**Dataset extract:**
----
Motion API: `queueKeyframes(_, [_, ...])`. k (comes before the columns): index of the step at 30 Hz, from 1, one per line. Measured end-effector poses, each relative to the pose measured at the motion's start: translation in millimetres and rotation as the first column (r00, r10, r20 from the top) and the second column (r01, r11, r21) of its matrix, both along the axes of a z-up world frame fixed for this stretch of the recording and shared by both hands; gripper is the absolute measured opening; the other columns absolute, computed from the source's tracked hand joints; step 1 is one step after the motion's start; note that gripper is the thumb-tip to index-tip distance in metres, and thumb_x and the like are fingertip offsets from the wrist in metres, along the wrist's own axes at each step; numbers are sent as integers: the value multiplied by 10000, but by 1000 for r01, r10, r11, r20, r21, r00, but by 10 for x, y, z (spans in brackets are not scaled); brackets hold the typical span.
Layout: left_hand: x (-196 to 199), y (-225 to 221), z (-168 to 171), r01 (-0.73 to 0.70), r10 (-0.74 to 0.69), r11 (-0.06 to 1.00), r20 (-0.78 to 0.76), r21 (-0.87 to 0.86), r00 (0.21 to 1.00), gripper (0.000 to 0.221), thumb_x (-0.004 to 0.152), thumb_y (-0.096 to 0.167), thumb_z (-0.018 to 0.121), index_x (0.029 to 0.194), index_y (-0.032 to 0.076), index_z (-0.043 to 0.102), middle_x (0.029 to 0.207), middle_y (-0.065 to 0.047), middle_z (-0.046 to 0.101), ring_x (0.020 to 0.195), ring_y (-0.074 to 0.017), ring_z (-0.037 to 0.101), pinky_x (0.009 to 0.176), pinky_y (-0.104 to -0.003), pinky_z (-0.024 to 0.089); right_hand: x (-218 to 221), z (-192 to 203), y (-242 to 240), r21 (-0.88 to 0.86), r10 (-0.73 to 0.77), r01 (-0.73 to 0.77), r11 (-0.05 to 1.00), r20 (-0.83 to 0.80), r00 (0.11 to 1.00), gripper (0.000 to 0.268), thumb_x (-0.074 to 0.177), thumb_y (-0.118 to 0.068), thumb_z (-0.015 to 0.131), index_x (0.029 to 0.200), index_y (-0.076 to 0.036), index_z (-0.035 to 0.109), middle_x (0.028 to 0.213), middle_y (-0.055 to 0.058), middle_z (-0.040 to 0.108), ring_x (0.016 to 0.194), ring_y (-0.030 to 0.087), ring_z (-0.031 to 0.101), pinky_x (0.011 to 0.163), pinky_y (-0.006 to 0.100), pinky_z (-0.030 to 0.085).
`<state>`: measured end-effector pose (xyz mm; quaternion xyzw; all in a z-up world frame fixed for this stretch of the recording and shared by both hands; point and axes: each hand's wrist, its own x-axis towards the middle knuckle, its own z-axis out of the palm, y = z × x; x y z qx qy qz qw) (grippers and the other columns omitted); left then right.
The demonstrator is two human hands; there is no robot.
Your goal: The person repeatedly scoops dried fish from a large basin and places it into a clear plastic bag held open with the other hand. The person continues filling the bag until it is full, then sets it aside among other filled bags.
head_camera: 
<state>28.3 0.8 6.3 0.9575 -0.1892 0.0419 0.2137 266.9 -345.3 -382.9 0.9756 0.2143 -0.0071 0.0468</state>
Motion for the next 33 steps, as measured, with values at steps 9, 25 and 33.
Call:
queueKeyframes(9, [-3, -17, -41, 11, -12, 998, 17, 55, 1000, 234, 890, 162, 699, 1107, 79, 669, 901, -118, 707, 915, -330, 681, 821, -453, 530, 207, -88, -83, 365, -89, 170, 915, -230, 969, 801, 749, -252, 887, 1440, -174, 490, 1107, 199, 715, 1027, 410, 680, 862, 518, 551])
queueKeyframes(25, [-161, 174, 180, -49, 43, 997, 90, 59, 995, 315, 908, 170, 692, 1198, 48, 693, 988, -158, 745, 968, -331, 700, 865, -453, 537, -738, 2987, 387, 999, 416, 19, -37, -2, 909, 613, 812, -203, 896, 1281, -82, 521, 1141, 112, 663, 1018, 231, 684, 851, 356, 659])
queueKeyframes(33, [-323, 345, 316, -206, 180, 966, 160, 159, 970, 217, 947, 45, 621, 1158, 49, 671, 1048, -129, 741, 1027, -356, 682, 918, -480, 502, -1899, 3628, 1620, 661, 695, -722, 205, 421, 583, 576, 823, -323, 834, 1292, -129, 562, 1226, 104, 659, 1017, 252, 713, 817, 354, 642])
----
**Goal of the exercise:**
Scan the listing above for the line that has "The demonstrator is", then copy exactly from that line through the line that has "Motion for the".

**Answer section:**
The demonstrator is two human hands; there is no robot.
Your goal: The person repeatedly scoops dried fish from a large basin and places it into a clear plastic bag held open with the other hand. The person continues filling the bag until it is full, then sets it aside among other filled bags.
head_camera: 
<state>28.3 0.8 6.3 0.9575 -0.1892 0.0419 0.2137 266.9 -345.3 -382.9 0.9756 0.2143 -0.0071 0.0468</state>
Motion for the next 33 steps, as measured, with values at steps 9, 25 and 33.

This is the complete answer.